**PROBLEM DETAILS**
Write out the stretch of lines below that begins at the line with "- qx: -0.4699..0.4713" and ends at the line with "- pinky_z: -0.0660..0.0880", including both, exactly as given and nothing more.

**DATASET EXCERPT**
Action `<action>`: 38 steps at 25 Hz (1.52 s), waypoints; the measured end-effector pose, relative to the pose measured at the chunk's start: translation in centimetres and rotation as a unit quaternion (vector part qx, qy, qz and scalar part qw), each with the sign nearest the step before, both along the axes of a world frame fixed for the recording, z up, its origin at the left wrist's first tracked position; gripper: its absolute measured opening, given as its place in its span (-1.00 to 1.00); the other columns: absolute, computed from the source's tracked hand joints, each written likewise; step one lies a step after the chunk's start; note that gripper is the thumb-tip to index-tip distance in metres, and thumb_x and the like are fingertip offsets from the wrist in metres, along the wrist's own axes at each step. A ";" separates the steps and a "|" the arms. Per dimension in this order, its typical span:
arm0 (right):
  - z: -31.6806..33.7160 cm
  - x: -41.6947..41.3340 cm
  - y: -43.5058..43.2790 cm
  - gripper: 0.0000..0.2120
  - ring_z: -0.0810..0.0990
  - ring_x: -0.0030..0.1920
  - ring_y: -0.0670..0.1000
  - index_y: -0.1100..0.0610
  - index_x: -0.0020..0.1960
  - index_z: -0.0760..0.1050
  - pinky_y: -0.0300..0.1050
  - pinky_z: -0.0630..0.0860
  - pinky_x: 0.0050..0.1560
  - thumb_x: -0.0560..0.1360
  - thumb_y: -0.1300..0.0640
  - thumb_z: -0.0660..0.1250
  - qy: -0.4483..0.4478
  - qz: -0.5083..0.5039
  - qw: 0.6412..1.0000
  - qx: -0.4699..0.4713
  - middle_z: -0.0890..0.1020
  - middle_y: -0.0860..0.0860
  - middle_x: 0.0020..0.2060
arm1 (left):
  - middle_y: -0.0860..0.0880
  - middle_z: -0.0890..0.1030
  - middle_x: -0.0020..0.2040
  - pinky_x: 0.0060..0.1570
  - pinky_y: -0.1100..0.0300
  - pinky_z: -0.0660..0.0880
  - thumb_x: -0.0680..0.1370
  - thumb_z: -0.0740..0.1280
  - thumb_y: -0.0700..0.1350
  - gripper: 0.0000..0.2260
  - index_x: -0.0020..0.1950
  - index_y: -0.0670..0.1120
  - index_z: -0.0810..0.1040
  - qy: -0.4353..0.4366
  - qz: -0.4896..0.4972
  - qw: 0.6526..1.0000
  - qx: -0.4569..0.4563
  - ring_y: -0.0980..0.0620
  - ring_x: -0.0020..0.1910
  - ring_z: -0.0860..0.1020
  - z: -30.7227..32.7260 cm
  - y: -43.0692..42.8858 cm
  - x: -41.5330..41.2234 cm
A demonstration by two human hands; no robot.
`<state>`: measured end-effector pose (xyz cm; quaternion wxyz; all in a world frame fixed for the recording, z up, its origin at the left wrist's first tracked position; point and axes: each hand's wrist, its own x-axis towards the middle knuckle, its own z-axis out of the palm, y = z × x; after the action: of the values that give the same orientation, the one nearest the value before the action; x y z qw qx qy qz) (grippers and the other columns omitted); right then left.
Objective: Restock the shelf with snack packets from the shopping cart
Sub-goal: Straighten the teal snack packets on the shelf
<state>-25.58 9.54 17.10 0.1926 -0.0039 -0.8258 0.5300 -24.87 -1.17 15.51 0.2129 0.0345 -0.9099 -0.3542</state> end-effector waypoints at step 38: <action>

**REPLY TO THE EXERCISE**
  - qx: -0.4699..0.4713
  - middle_z: -0.0890..0.1020
  - middle_y: -0.0860..0.0860
  - middle_x: 0.0020..0.2060
arm1 (left):
  - middle_y: -0.0860..0.0880
  - middle_z: -0.0890..0.1030
  - middle_x: -0.0020..0.2040
  - pinky_x: 0.0060..0.1570
  - pinky_y: -0.1100..0.0300
  - pinky_z: -0.0660..0.0880

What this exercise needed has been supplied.